Work to complete => Determine how many lines in the records hold "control", then give that number by itself.

Items from a data source:
*** Begin section ***

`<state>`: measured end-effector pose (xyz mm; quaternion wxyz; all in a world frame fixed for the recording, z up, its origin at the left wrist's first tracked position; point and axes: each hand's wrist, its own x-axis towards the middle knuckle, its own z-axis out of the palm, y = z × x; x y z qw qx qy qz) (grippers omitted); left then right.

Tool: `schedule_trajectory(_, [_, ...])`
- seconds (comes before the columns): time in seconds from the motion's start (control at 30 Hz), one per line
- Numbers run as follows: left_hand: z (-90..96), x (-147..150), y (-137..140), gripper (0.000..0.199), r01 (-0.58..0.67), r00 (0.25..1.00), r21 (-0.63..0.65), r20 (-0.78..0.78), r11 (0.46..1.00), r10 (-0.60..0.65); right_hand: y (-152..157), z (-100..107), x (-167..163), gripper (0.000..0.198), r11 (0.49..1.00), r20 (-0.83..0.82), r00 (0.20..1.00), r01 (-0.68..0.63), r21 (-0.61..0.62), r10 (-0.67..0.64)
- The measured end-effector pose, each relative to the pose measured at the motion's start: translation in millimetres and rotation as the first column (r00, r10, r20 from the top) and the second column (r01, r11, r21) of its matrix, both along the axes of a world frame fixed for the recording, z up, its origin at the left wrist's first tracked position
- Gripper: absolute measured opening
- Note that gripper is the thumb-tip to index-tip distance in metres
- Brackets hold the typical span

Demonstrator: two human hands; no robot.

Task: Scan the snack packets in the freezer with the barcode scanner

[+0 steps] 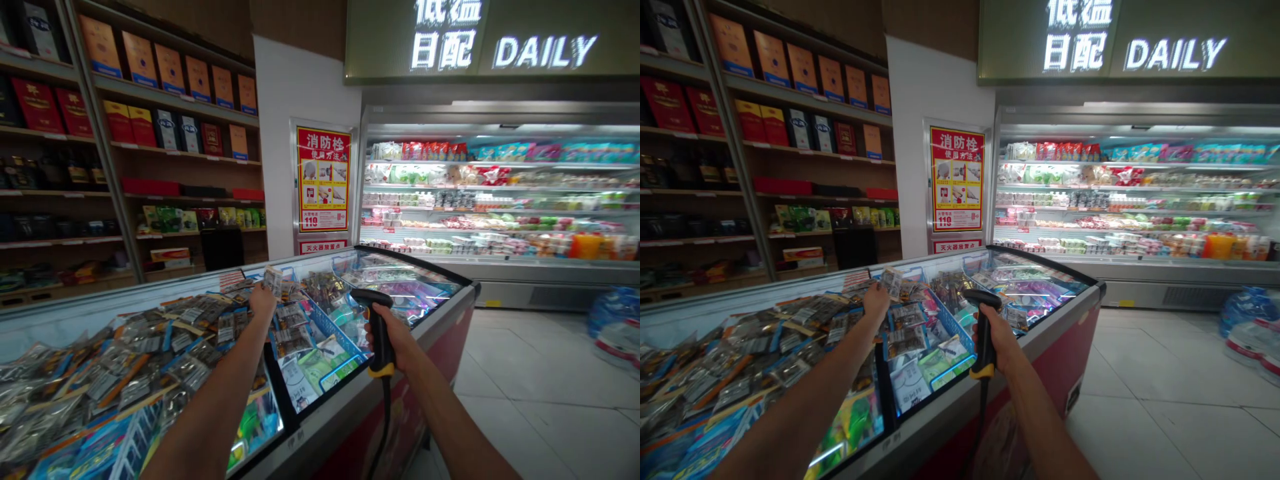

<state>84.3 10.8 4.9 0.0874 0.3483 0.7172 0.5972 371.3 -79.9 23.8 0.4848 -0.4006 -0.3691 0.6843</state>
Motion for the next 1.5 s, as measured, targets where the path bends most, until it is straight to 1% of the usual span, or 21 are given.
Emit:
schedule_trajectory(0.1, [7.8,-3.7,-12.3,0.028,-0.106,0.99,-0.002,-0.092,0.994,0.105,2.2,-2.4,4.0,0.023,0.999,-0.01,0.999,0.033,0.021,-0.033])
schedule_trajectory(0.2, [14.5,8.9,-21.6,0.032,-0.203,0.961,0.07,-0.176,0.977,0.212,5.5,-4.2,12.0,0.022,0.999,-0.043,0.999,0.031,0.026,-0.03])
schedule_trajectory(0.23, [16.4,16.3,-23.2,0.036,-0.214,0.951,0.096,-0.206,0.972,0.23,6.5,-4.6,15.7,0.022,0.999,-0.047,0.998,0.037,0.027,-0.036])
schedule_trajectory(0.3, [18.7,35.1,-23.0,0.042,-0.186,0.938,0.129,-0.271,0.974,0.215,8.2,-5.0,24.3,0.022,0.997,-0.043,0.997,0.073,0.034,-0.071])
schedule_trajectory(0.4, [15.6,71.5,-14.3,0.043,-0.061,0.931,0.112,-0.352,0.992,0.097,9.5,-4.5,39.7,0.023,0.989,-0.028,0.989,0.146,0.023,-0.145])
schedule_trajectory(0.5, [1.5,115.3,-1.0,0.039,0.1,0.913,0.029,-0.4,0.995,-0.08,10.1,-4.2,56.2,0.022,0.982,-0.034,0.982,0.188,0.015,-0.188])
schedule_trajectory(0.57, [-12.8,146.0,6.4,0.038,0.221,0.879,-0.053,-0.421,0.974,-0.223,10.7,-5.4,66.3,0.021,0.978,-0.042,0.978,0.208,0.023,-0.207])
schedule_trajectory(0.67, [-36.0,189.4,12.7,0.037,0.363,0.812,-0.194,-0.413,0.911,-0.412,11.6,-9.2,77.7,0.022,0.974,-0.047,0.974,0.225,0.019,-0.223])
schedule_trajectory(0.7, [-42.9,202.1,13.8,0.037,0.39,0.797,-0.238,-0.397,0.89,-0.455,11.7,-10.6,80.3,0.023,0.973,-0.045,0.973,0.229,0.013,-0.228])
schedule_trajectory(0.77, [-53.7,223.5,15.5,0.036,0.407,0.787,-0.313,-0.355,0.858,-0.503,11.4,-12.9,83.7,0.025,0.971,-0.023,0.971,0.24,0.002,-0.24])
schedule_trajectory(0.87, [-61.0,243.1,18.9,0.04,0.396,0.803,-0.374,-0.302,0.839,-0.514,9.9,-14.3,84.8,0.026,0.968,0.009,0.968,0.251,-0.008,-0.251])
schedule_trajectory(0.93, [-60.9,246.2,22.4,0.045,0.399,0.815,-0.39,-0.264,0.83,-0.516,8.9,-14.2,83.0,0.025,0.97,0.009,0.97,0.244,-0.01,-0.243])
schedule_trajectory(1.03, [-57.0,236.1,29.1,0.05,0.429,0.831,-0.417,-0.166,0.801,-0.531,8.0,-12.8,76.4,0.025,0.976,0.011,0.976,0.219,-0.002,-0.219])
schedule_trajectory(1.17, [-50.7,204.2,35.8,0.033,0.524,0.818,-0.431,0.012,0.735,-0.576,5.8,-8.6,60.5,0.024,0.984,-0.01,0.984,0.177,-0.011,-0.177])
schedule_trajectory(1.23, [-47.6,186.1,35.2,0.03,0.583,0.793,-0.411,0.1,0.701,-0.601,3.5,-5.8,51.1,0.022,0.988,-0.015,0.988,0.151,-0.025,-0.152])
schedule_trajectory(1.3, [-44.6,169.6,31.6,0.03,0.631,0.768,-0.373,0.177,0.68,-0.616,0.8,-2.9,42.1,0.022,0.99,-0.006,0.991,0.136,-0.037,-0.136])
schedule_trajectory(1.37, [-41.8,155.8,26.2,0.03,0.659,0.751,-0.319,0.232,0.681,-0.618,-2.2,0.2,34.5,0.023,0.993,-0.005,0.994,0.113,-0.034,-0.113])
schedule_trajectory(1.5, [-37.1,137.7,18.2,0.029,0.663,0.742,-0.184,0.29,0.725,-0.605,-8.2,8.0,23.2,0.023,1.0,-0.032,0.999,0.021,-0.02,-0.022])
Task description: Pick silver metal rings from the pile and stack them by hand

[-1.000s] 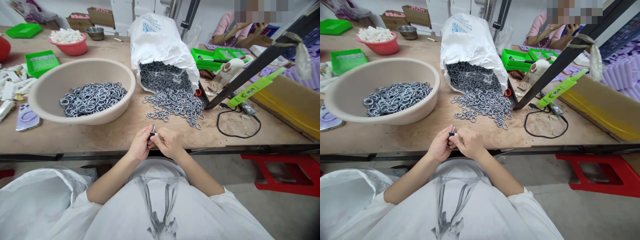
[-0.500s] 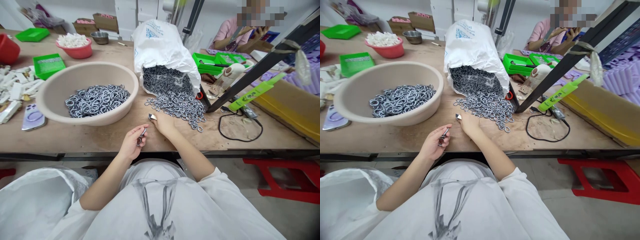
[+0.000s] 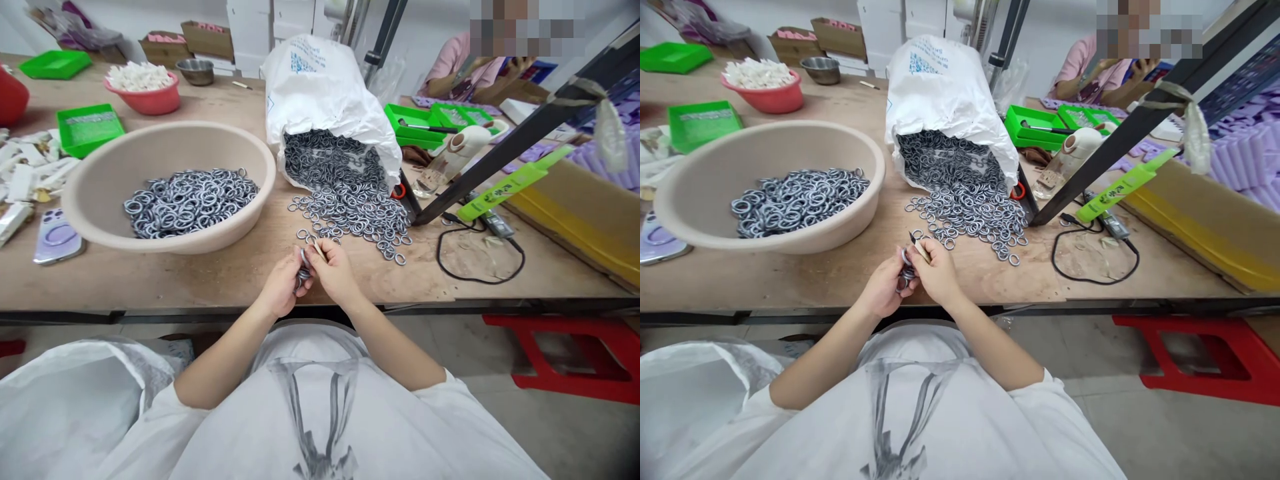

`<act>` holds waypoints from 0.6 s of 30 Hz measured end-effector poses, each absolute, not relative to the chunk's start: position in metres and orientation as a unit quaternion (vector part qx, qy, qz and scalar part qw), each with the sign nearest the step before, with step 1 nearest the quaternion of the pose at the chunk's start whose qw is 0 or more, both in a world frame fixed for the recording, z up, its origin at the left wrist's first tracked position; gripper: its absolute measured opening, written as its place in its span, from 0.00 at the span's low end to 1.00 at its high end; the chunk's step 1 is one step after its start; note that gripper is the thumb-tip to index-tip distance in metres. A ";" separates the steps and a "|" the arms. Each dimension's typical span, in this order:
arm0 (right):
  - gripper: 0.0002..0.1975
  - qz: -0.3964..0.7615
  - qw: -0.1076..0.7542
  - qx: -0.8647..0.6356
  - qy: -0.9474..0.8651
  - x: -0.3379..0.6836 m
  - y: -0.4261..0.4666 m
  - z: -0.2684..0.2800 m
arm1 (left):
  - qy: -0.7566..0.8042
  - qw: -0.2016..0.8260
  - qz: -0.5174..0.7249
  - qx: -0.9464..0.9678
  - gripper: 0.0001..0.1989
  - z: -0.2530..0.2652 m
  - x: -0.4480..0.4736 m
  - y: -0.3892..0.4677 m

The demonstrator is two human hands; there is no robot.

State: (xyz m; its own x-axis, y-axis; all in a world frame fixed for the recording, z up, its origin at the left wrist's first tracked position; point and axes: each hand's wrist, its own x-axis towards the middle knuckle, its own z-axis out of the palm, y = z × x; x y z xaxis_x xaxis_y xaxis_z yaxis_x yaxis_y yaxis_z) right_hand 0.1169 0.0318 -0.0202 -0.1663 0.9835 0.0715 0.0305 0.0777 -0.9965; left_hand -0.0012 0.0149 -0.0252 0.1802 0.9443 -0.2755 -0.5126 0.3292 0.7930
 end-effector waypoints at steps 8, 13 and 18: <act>0.18 0.483 0.494 -0.407 -0.597 0.123 0.031 -0.021 | 0.399 0.678 0.540 0.300 0.25 -0.024 -0.002 0.011; 0.20 0.447 0.474 -0.412 -0.637 0.128 0.030 -0.019 | 0.378 0.701 0.533 0.286 0.26 -0.019 -0.003 0.006; 0.25 0.294 0.396 -0.423 -0.760 0.136 0.023 -0.009 | 0.366 0.707 0.547 0.260 0.26 -0.010 -0.006 0.006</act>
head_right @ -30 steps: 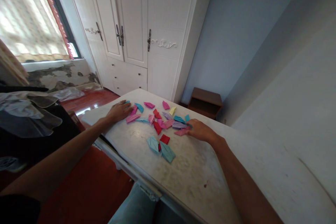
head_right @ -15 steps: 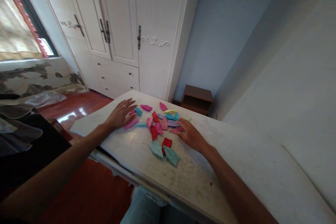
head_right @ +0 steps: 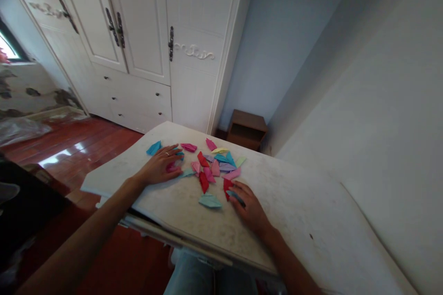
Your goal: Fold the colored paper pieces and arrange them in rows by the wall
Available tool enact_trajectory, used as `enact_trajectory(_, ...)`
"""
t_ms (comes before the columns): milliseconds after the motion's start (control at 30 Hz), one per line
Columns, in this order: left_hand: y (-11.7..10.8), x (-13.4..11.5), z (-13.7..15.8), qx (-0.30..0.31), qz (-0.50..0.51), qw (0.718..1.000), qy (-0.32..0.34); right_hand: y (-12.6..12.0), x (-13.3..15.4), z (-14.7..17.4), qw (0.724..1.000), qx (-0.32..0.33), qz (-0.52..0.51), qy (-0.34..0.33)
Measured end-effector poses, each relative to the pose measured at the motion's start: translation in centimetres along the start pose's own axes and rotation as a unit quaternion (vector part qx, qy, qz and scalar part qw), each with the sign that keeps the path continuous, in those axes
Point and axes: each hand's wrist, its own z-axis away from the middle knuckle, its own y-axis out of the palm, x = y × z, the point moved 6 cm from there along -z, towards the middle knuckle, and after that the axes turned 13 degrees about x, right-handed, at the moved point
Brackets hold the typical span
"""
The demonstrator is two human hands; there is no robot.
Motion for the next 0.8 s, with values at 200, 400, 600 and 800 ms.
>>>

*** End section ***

Written answer => 2